Furthermore, research identifies the major challenges in designing vaccines for antigens. Some of the challenges that scholars face in developing vaccines include the antigen’s ability to evade the immune system, the antigenic complexity of the invaders and the cost of developing vaccines. Lahariya (491) argues that the number of antigens in immunization programs varies from country to country. However, antigens against common diseases such as tetanus, poliomyelitis, hepatitis B, diphtheria and pertussis are found in many immunization programs around the world. Although the current immunization protocols have been considered effective in defending the body against disease, scientists foresee challenges in the future regarding some pathogens. Therefore, scholars need to understand the role of specific pathogens in altering the host immune response.

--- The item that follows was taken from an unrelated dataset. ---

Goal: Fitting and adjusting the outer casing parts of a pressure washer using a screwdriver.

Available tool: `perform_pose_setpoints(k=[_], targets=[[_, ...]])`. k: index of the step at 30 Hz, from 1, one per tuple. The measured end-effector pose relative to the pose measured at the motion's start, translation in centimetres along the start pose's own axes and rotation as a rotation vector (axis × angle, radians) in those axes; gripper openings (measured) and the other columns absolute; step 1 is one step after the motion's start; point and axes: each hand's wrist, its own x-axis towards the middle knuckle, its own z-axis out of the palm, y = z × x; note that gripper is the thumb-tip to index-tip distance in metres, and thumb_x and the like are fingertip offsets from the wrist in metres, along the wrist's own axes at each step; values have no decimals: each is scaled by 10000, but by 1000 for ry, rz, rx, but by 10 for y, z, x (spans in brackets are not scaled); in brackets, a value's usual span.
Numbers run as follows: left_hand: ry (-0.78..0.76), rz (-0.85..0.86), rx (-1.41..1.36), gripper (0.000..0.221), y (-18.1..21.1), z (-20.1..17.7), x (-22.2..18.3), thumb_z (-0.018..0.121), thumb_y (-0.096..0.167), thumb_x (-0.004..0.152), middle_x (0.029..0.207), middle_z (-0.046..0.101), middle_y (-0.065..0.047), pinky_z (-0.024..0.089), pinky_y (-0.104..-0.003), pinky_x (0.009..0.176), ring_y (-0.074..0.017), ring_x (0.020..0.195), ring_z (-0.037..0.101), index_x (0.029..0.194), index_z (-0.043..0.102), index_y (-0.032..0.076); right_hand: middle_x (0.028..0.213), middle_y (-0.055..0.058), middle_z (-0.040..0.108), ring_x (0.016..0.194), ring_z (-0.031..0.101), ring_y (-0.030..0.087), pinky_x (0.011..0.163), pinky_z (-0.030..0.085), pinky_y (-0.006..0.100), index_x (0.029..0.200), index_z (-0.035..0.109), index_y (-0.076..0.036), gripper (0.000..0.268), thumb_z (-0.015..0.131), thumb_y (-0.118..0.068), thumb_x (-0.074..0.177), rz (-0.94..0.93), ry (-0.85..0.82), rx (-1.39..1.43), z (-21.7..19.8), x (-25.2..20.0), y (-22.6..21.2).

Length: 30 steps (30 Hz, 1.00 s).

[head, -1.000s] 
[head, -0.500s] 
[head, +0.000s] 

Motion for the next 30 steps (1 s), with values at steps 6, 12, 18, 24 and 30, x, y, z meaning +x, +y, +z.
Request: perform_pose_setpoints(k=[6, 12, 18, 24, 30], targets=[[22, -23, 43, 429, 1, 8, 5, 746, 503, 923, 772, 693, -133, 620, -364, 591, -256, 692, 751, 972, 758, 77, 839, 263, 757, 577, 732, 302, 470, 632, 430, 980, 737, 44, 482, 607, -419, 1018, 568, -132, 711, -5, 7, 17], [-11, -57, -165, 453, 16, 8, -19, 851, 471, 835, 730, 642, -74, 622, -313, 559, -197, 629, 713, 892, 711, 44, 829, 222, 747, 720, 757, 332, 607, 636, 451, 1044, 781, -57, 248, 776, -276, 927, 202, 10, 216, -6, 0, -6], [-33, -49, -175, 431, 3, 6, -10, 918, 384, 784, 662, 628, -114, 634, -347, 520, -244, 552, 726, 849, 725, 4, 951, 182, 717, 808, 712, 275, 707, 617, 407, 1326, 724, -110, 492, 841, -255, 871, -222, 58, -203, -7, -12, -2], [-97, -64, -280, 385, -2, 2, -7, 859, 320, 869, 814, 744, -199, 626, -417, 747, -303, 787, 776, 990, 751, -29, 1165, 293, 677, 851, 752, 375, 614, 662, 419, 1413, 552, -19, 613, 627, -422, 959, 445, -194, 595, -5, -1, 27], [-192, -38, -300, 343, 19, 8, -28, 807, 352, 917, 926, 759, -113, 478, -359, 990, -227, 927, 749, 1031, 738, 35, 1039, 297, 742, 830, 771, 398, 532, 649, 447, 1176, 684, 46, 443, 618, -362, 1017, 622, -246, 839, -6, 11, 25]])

Vaccination has been proven to be one of the most effective methods of protecting the body against disease. There are numerous antigens against which vaccines are available. Many more antigens continue to be targeted in the research and development of the vaccines. When the antigens enter the body, the immune system responds by producing antibodies to fight the antigen. During the immune response, the body develops memory cells that help prevent subsequent attacks by the same antigen. When developing vaccines, a weakened antigen is introduced into the body to trigger an immune response to protect the body from future attacks by the same antigen.